Several studies have examined whether chlorination byproducts affect pregnancy outcomes. The outcomes investigated include low birth weight, preterm delivery, miscarriage, stillbirth, and certain birth defects involving the central nervous system, heart, and oral structures. Some research points toward an association between trihalomethane exposure and lower birth weight, though the evidence is not yet conclusive. Weaker but growing evidence also links byproduct exposure to miscarriage, stillbirth, and neural tube defects.

This area of research is tricky because pregnant women are exposed to dozens of environmental chemicals simultaneously, making it hard to isolate chlorine byproducts as the cause. The associations tend to show up most clearly at higher exposure levels, not at the concentrations typical of well-regulated water systems.

What Chlorine Does to Aquatic Life

Chlorine is far more dangerous to fish and aquatic organisms than it is to humans. Freshwater fish can die at concentrations as low as 70 to 840 micrograms per liter, depending on species. Rainbow trout are especially sensitive, with lethal thresholds as low as 14 to 29 micrograms per liter. Marine fish show similar vulnerability, with lethal concentrations between 128 and 250 micrograms per liter.

To put that in perspective, those lethal doses for fish are a tiny fraction of the 4 milligrams per liter (4,000 micrograms per liter) considered safe for human drinking water. This is why dumping chlorinated pool water or allowing chlorinated discharge into streams and rivers can devastate local ecosystems. Even chronic, sub-lethal exposure stunts fish growth at concentrations below 200 micrograms per liter.

What the Evidence Doesn’t Support

Some popular claims about chlorine don’t hold up well under scrutiny. The idea that chlorinated drinking water destroys your gut bacteria, for example, has limited support. A study of Bangladeshi children drinking chlorinated water found they actually harbored higher levels of several bacterial genera associated with healthy guts, including Akkermansia, a species linked to improved gut immunity. The researchers observed that chlorination had only minor effects on the children’s intestinal flora overall.

Similarly, the claim that chlorine ruins your skin’s protective barrier is more nuanced than it seems. A controlled study comparing chlorine-based hand disinfectant to alcohol-based alternatives found that repeated chlorine exposure did not negatively affect skin barrier function, even on skin with experimentally induced eczema. Some participants reported mild discomfort, but measurable skin damage didn’t follow.
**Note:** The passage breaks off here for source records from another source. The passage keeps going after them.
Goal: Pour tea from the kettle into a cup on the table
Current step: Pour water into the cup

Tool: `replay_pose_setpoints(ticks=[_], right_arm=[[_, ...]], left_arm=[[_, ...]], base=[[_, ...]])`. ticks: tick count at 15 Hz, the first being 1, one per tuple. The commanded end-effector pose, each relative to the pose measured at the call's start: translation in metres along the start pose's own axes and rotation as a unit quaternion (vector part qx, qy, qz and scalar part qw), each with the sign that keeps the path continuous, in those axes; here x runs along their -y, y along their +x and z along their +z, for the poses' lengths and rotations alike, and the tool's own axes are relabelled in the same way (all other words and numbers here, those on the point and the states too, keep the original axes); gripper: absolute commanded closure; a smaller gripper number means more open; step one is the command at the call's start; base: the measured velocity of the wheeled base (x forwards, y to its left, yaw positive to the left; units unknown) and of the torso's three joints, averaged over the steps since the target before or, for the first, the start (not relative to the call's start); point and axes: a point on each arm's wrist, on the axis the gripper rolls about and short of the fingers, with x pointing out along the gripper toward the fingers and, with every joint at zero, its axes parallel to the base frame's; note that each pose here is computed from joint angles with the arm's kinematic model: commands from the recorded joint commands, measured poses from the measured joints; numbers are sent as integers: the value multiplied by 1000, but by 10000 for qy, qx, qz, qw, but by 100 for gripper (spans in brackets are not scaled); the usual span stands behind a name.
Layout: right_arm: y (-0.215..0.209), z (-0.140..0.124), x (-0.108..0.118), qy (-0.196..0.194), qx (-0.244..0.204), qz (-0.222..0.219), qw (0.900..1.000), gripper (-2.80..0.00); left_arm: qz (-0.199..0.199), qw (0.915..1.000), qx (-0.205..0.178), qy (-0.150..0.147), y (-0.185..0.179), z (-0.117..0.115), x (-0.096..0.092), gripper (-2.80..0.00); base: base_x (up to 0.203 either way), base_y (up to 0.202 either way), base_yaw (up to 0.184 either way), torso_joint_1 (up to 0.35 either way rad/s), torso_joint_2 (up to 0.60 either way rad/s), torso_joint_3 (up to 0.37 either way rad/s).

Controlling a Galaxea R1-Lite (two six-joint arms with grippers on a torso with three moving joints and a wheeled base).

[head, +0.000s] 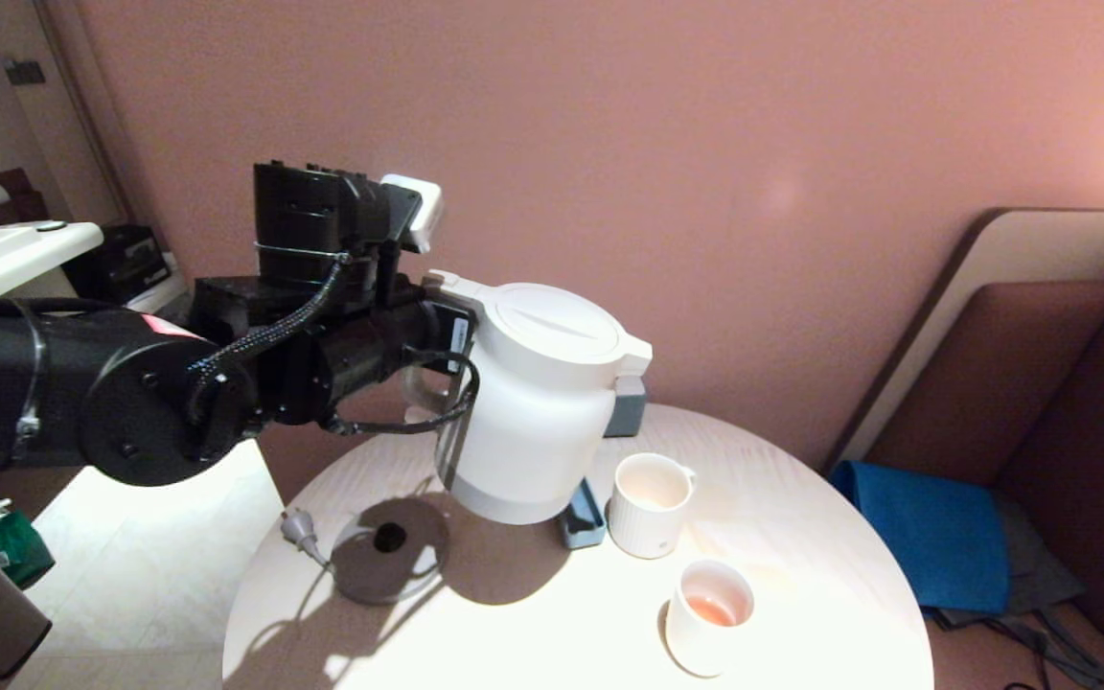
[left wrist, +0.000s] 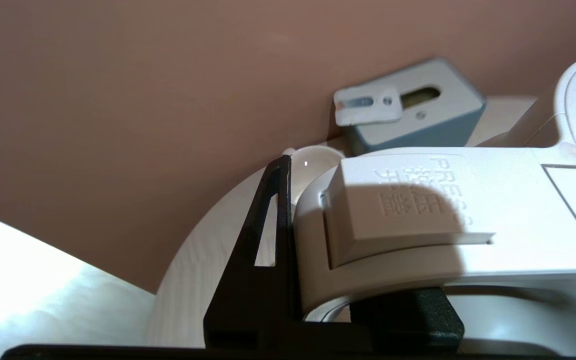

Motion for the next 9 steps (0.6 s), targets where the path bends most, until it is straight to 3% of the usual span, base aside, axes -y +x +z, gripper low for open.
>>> replay_pose_setpoints(ticks=[1, 9], right_arm=[[0, 0, 0, 0, -7, 3, 10000, 0], [0, 0, 0, 0, -7, 3, 10000, 0]], left_arm=[[-15, 9994, -209, 277, 26, -13, 12, 0], [166, 9951, -266, 942, 60, -19, 25, 0]], base=[[0, 0, 0, 0, 0, 0], [0, 0, 0, 0, 0, 0]])
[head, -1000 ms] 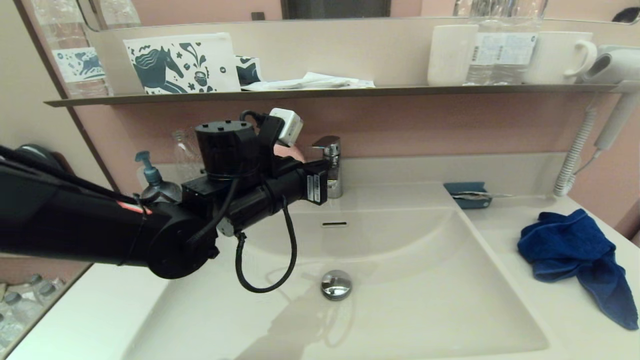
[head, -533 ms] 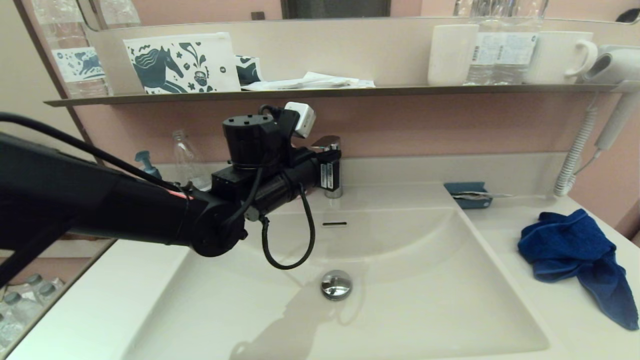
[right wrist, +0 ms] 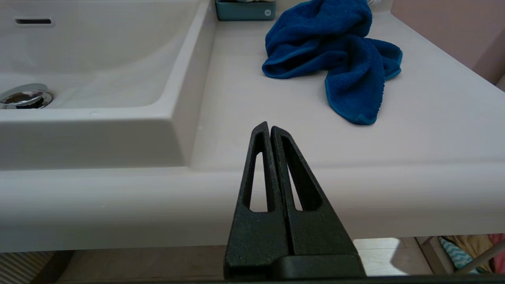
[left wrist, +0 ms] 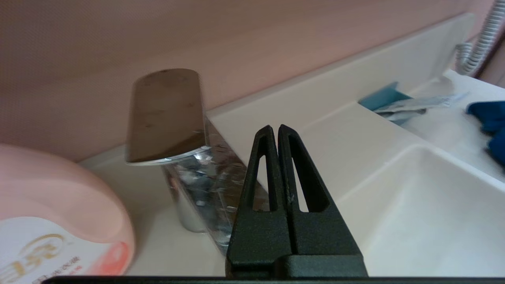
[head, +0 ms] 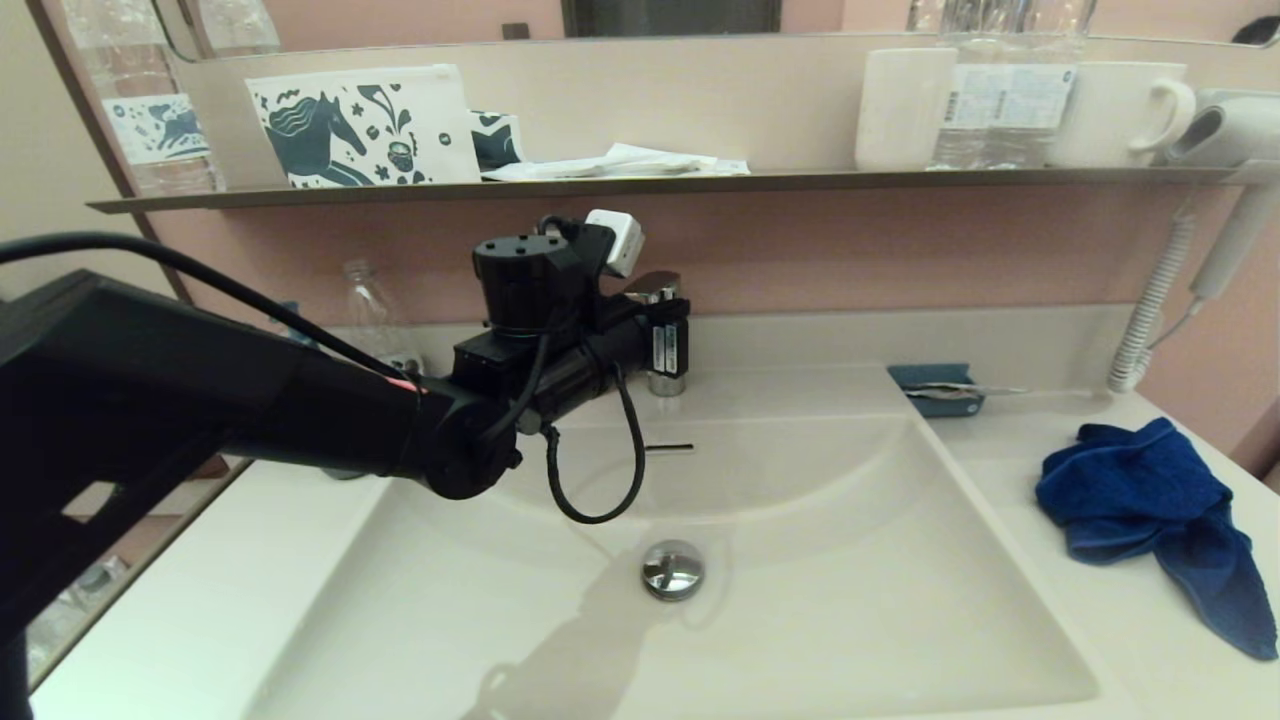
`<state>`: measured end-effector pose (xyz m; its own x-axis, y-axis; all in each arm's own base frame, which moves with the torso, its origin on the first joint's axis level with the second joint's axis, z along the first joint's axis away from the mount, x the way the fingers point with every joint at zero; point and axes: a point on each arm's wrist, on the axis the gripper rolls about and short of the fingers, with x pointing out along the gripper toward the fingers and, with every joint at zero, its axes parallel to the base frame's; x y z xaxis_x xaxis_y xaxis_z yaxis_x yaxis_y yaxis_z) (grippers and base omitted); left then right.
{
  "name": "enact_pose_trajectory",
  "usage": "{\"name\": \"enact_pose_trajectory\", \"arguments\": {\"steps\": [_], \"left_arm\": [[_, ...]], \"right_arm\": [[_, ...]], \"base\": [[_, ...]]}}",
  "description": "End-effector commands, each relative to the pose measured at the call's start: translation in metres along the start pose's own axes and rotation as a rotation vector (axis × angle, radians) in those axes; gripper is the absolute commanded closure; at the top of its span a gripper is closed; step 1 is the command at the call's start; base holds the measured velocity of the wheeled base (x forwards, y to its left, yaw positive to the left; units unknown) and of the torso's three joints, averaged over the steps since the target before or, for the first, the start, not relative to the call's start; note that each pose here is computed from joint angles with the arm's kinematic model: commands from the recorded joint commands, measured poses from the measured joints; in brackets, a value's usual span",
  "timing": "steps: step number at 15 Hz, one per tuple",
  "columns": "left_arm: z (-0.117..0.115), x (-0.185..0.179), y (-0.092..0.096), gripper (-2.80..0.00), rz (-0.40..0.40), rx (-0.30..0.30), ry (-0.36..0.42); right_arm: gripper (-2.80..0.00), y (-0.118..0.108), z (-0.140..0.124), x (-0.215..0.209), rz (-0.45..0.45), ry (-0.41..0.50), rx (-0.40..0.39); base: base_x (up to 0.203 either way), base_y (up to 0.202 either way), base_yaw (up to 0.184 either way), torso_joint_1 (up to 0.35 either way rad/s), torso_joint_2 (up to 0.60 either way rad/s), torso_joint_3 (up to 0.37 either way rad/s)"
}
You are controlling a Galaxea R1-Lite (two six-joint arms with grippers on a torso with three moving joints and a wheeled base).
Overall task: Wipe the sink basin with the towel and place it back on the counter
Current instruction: Turn on the faucet
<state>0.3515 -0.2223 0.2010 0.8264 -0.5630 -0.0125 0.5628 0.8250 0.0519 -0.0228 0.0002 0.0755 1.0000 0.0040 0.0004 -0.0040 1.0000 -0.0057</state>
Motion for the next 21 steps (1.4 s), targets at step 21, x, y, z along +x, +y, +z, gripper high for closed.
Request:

Swimming in heavily chlorinated pools can dry out skin temporarily, but that’s different from lasting barrier damage.

Reducing Your Exposure

If the byproduct risk concerns you, a few practical steps can help. Activated carbon filters, the type found in common pitcher filters and under-sink systems, effectively remove trihalomethanes and many other chlorine byproducts. Letting tap water sit uncovered for 30 minutes allows much of the dissolved chlorine to off-gas naturally. For swimming, choosing well-ventilated outdoor pools over stuffy indoor ones reduces your inhalation of airborne chloramines significantly.

None of this means you should avoid chlorinated tap water. Waterborne diseases like cholera and typhoid killed millions before chlorination became standard practice. The tradeoff between disinfection and byproduct exposure overwhelmingly favors chlorination. The goal is understanding where the real risks lie, which is long-term, high-concentration byproduct exposure, and taking simple steps to minimize them where it’s easy to do so.